Para ser franca, nem consigo imaginar que incómodos fossem esses (tirando a parte de parir, claro!). Em nenhum momento achei que as Hospedeiras fossem mal tratadas de alguma forma e todas as limitações que lhes eram impostas tinham sempre fundamento. Além disso, todas essas regras e restrições estavam descritas no contrato que assinaram antes de aceitarem ingressar na Golden Oaks. Ainda assim, e talvez porque eu queria muito que houvesse alguma coisa para além de uma história sobre um centro de barrigas de aluguer, houve um ou outro capítulo em que fiquei com a sensação que talvez houvesse alguma coisa mais obscura por trás da aparente normalidade do centro. Mas não. A história não passa disso: mulheres grávidas num retiro gestacional.

  

  

Chegamos ao epílogo. 

Depois de 292 páginas em que não se passa nada de especialmente emocionante a não ser a tentativa de fuga de uma das Hospedeiras, que desta forma rompeu com o contrato e perdeu o direito ao prémio chorudo que lhe estava destinado. Depois de vários capítulos onde se tenta demonizar Mae, a responsável máxima por Golden Oaks, tentando dar a entender que é manipuladora e, talvez, demasiado ambiciosa. Depois de tudo isto... tudo acaba bem.

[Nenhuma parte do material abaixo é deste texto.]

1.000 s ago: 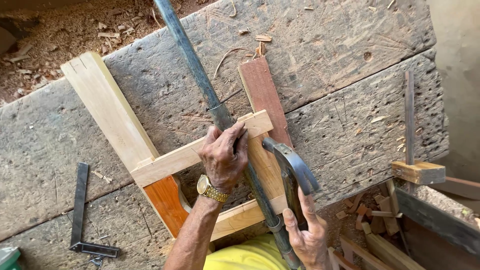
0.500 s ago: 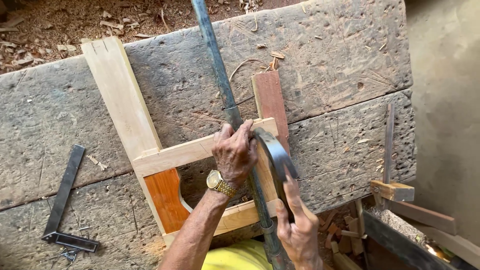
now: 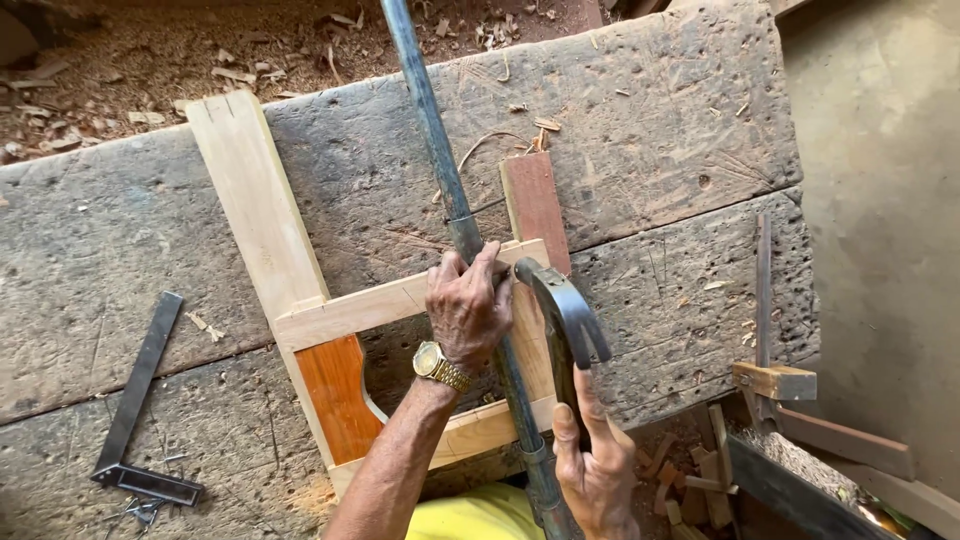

A sério?! Este foi provavelmente um dos finais mais completamente desconectados do resto da história que já li. Passei o tempo à espera que surgisse alguma informação que revelasse a realidade de Golden Oaks ou sobre a identidade das suas Clientes. Em vez disso, o que encontrei foi um final em que a nossa personagem principal decide ser barriga de aluguer mais uma vez, e onde a diretora Mae afinal até tem um coração de ouro e gosta de ajudar os mais necessitados.

Jael Richardson's book pick: The Farm by Joanne Ramos | CBC Radio

Apesar de não ter gostado especialmente, percebe-se que, ao longo do livro, a autora pretendia explorar temas como a discriminação racial, as assimetrias sociais e a exploração dos imigrantes, pois todos esses elementos estão bem presentes. A nossa personagem principal é imigrante, assim como a maior parte das pessoas que fazem parte do seu círculo mais próximo, e através delas vamos conhecer a discriminação de que são alvo. A própria Golden Oaks conta com Hospedeiras, na sua maioria, provenientes também das Filipinas ou das Caraíbas, dando a entender que essa é a única forma que encontraram de ganhar dinheiro que lhes permita viver, e não apenas sobreviver. O facto de termos pessoas que estão dispostas a pagar fortunas por uma barriga de aluguer, e ainda uma fortuna maior por Hospedeiras « que considerem bonitas, ou bem falantes, ou gentis , ou sábias, ou até: formadas », também é demonstrativo dessas assimetrias, sobretudo se considerarmos que muitas das Hospedeiras nem sequer têm de viver em dormitórios com camas alugadas ao dia. Todos estes elementos são bastante interessantes mas, achei que podiam ter sido mais explorados.

Já quanto à parte de o classificar como distopia... não estou propriamente de acordo. Não há nada de distópico no negócio da Golden Oaks, não assistimos a nenhuma forma de totalitarismo, opressão, desespero ou privação. Todas as Hospedeiras estão lá de livre vontade, e assinaram um contrato onde lhes foi dado conhecimento de todas as restrições (que, pelo que vemos ao longo do livro, podem até ser contornadas se os pais biológicos assim o entenderem).

Seja como for, A Quinta tem tudo para ser mais um sucesso comercial. Principalmente porque haverá muita gente que, como eu, irá comprar o livro a pensar que se trata de uma coisa... quando afinal é outra.